Jordan Cranston

Personal information
- Full name: Jordan Christopher Cranston
- Date of birth: 11 November 1993 (age 31)
- Place of birth: Wednesfield, England
- Position(s): Left-back

Team information
- Current team: AFC Telford United

Senior career*
- Years: Team / Apps / (Gls)
- 2013–2014: Wolverhampton Wanderers / 0 / (0)
- 2014: → Nuneaton Town (loan) / 7 / (0)
- 2014: Hednesford Town / 0 / (0)
- 2014: Nuneaton Town / 1 / (0)
- 2014–2015: Notts County / 9 / (0)
- 2015: → Lincoln City (loan) / 11 / (0)
- 2015–2016: Gateshead / 23 / (1)
- 2016–2018: Cheltenham Town / 75 / (0)
- 2018–2020: Morecambe / 59 / (4)
- 2020–2022: Solihull Moors / 62 / (1)
- 2022–2023: AFC Fylde / 23 / (0)
- 2023–2024: Hereford / 13 / (1)
- 2024: → Redditch United (loan) / 17 / (0)
- 2024: Redditch United / 11 / (3)
- 2024–: AFC Telford United / 16 / (0)

International career^{‡}
- 2011: Wales U19 / 2 / (0)

= Jordan Cranston =

Footballer (born 1993)

Jordan Christopher Cranston (born 11 November 1993) is a footballer who plays as a left-back for club AFC Telford United. Born in England, he made two appearances for the Wales U19 national team.

==Club career==
Cranston spent his early career with Wolverhampton Wanderers before signing his first professional contract, a one-year deal with a further year's option.

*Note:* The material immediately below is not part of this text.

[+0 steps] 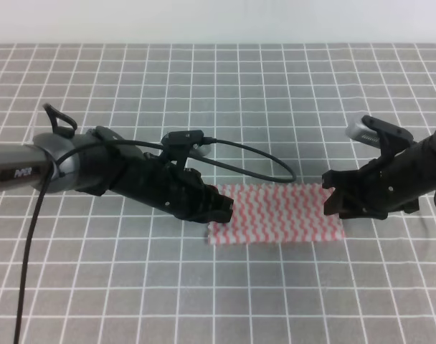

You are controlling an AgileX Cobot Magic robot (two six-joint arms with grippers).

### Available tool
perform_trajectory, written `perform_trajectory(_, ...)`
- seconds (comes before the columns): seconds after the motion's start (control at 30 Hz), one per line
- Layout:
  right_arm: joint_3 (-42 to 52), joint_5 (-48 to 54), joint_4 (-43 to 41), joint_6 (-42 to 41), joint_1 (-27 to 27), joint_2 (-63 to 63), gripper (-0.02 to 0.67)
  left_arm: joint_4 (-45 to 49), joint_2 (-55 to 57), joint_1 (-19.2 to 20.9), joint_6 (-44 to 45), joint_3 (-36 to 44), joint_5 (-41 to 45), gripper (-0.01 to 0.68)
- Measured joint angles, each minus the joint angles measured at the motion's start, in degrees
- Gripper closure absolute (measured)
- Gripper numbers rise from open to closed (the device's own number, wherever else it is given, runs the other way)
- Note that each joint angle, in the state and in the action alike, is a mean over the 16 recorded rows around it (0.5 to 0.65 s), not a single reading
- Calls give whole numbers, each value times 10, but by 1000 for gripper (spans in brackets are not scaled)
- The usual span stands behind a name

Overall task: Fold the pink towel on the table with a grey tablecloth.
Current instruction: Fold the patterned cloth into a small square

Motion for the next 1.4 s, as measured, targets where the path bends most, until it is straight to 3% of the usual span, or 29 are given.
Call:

In March 2014, Cranston joined Conference Premier side Nuneaton Town on loan until the end of the season. Upon his return from a loan spell at Nuneaton Town, having made seven appearances, Cranston was released by Wolverhampton Wanderers management upon expiry of his contract.

After being released by Wolves, Cranston joined Hednesford Town on a free transfer. However, only seven days at the club, Cranston re-joined Nuneaton Town.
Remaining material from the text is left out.